WORK REQUIRED
Using the listing that follows, report how many lines include the word "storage", and add no other words.

DATASET RECORDS
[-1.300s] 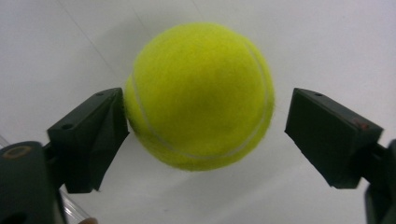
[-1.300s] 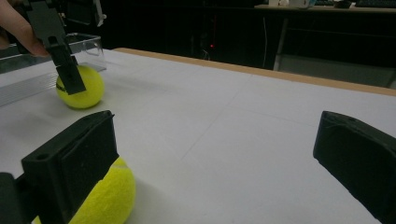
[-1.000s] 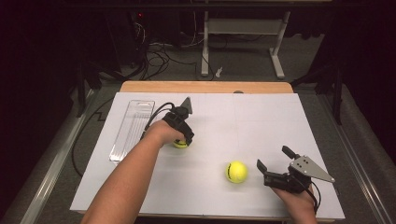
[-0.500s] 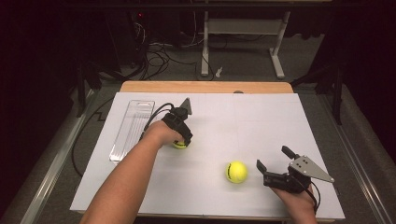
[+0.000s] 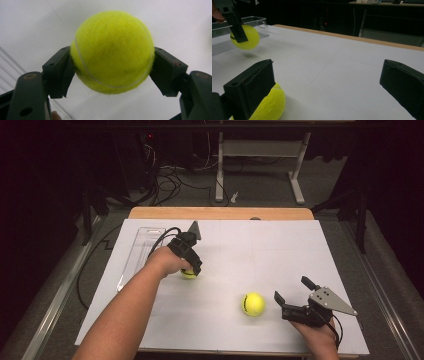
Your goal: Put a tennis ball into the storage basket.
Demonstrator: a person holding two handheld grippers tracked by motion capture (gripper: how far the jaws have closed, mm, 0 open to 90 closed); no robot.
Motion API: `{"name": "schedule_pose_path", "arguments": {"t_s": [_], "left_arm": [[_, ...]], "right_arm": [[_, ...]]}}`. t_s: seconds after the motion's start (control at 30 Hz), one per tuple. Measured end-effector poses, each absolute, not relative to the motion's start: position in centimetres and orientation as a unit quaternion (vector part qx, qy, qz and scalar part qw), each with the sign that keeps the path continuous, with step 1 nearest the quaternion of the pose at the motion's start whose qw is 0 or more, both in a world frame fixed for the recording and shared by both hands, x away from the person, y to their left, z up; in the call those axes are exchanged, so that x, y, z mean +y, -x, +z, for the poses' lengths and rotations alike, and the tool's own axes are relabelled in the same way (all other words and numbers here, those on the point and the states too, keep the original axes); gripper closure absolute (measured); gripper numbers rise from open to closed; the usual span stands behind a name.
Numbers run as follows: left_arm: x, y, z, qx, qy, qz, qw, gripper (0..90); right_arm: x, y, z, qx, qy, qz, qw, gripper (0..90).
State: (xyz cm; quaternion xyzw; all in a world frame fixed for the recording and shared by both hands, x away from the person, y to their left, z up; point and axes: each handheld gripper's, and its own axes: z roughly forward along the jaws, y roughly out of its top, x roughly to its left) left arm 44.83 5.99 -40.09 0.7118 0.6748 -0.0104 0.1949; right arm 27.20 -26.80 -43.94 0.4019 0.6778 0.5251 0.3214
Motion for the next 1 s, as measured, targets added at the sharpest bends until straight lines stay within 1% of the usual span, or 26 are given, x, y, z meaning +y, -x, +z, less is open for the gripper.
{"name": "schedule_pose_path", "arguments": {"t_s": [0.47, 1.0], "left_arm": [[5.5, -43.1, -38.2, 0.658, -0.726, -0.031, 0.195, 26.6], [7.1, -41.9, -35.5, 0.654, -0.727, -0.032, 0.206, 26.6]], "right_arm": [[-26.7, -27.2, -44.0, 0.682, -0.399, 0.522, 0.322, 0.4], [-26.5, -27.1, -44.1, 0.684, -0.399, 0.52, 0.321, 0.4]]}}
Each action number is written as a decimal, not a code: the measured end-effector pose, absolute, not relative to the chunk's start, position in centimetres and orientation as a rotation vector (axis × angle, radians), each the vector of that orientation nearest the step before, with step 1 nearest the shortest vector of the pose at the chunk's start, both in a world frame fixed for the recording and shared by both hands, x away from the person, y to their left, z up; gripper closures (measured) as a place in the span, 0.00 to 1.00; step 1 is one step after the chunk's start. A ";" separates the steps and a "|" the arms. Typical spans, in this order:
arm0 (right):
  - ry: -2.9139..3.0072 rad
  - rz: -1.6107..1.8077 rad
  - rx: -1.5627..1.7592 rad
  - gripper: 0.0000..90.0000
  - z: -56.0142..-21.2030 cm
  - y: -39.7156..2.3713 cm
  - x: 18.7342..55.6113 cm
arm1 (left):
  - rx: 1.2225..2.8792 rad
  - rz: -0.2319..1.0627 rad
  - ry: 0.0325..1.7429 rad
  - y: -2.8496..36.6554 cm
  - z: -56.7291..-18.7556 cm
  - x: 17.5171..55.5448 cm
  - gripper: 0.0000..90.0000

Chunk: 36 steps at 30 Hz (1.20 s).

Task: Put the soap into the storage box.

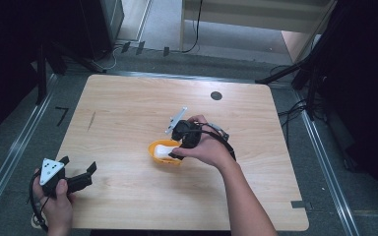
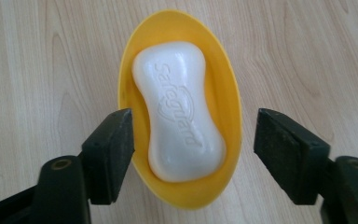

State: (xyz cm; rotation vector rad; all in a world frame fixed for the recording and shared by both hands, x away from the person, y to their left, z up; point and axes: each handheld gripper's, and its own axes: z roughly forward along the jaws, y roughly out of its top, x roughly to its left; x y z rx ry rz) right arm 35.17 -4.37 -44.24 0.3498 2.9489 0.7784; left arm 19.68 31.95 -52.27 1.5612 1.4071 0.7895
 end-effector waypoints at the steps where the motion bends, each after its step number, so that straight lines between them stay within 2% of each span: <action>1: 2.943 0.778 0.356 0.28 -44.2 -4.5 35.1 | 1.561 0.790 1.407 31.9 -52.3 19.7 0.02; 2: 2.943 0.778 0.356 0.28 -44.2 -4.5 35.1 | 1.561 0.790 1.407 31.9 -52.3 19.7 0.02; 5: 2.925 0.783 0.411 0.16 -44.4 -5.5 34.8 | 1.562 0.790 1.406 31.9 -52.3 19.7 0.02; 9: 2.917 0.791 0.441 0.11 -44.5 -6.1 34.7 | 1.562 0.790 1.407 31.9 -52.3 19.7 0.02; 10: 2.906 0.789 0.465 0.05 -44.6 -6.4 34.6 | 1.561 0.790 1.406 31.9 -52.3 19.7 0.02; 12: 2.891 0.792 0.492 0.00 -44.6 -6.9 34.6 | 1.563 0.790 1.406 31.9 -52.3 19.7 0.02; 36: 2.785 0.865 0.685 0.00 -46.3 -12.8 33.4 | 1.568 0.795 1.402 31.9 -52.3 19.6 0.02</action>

REPLY
2